The CitizenLab investigation claimed that since 2011, Egypt has used at least three commercial surveillance packages, including Hacking Team’s products.

Ramy Raoof, a digital security consultant and researcher, told Daily News Egypt: “The government and security sector have been developing their tools and abilities over the past few years to practice mass-surveillance and targeted-surveillance.”

Raoof said authorities have been purchasing tools like Hacking Team’s RCS “for each kind and level of interception and monitoring of public and private lives”.

Campaigning group Reporters Without Borders have listed the company on its Enemies of the Internet index, on account of its seemingly unscrupulous business practices.

“The tool provided by Hacking Team is suitable for targeted-surveillance and they can use [it] on any one they have [a] level of ‘curiosity’ [of]: youth activists, political parties, human rights organisations, media groups and newspapers – you and anyone they want,” Raoof said.

A representative from the GNSE told Daily News Egypt that they had “read all the news and are investigating the problem, we are still looking in to the incident’s dimensions.” However, he continued that he does not think that it is sensitive information. “We are a big company with many projects. It’s not a security issue for our organisations. These are tools for protecting information.” Though he did not give exact details over the nature of the contracts with Hacking Team.

Hacking Team’s contracts have never been publicly announced and they have repeatedly denied selling to sour regimes, but it was believed their clients included governments such as Ethiopia, Morocco, Sudan, and the UAE, and a $2.4m deal with the US Drug Enforcement Agency.

Hacking Team have maintained they have an internal procedure to handle human rights concerns of potential clients. Sunday’s leaks, however, show that the company has seemingly dealt with the world’s worst human rights abuses that could put the technology to oppressive use.

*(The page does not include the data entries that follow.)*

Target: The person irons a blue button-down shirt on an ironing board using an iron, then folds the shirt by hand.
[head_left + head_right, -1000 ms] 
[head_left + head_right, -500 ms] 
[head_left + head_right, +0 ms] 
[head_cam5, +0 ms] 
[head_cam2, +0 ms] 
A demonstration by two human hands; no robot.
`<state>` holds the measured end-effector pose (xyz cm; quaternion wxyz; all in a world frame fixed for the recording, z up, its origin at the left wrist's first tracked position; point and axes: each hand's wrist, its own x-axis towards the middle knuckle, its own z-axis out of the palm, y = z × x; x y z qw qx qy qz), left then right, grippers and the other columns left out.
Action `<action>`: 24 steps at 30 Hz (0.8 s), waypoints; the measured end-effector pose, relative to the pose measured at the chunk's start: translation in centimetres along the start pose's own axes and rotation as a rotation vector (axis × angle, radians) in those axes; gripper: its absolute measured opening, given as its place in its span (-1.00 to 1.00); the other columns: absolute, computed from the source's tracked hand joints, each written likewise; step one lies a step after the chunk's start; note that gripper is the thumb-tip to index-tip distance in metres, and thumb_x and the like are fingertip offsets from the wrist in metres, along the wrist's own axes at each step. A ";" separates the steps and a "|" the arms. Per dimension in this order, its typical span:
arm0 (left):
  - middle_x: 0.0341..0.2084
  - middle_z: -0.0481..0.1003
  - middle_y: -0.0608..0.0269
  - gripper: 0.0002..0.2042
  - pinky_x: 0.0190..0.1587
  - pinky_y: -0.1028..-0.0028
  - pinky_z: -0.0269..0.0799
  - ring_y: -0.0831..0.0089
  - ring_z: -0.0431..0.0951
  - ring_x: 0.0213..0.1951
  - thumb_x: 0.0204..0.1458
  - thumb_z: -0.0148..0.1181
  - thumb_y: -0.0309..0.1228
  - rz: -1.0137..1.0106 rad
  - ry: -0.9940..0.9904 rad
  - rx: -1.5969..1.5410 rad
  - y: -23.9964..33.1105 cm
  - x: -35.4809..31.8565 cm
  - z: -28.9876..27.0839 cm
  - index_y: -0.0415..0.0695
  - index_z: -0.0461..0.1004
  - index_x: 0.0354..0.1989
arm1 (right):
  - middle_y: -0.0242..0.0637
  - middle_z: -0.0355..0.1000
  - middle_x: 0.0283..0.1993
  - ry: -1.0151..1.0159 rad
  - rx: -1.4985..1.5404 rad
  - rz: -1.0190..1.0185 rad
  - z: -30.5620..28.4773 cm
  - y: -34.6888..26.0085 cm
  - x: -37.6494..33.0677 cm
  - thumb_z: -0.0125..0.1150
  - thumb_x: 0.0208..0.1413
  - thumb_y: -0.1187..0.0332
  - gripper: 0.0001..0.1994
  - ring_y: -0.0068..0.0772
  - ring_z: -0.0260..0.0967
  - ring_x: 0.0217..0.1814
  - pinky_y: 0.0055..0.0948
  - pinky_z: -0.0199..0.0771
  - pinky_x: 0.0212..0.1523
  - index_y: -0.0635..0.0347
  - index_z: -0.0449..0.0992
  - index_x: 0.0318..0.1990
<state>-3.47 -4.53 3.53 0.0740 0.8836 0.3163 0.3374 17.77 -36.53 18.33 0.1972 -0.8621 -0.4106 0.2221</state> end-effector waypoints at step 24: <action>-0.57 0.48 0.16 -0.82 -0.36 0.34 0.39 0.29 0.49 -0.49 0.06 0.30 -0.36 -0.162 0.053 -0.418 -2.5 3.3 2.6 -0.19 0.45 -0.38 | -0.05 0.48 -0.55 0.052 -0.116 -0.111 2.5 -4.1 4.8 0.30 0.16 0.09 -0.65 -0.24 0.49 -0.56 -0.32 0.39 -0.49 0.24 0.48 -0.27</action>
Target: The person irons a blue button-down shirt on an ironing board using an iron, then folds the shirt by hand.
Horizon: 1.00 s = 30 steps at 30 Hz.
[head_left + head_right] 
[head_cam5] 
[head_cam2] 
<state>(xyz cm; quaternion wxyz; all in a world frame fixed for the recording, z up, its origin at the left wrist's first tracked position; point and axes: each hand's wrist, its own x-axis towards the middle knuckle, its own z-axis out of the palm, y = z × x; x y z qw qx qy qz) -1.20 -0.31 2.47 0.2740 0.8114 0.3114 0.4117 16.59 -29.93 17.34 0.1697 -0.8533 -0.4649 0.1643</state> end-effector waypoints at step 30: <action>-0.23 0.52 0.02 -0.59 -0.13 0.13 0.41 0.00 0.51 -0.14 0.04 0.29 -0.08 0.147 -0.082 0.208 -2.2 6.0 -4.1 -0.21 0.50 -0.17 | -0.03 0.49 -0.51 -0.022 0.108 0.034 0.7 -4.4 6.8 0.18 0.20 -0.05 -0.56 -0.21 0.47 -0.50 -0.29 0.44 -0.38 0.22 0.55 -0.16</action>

Sunday’s leaks also confirm the sale of their surveillance tools to Russia, Sudan, the FBI, Chile, Australia, Spain, and Iraq, and potentially British police forces, among others.

Digital security activist Christoper Soghoian reported that documents in the horde suggest that the company was “stonewalling” a one-year investigation by the UN on the sale of their products to Sudan. This included their denying the deal and suggesting that their products do not qualify as weapons and so are not prohibited for sale.

GNSE offers numerous forms of digital services, including e-security. GNSE’s chairman is one of Egypt’s most prominent billionaires Youssef Mansour, and the company is owned by his family’s Mansour Group, which calls itself Egypt’s largest privately owned conglomerate. The Mansour family are known to have close links to the Egyptian government and also to the previous regime of Hosni Mubarak.

Legally, the Egyptian government has been preparing the ground to allow for greater surveillance. Prime Minister Ibrahim Mehleb established the High Council for Cyber Security in December 2014, and in February issued a decree to form a committee tasked with considering legislative amendments to national security laws, aiming to give courts the jurisdiction to remove any online content related to terrorism. According to Raoof, in March 2015 the cabinet approved a draft bill on cybercrime “developed behind closed doors [with] nothing officially published, just a few media leaks…  and it is very ugly.”

Asked whether Sunday’s leaks bringing in to public light the purchases of surveillance software by the Egyptian Ministry of Defence could affect their practices, Raoof felt it was unlikely . “No it won’t affect it in my opinion,” he said.

Speaking on the scaling up of surveillance in Egypt, Hassiba Hadj Sahraoui, then-Middle East and North Africa Deputy Director for Amnesty International, said last year: “Egypt’s security forces have a track record of abuse and enjoyed virtual total impunity. Putting such equipment in the hands of unaccountable security forces is a recipe for abuse.”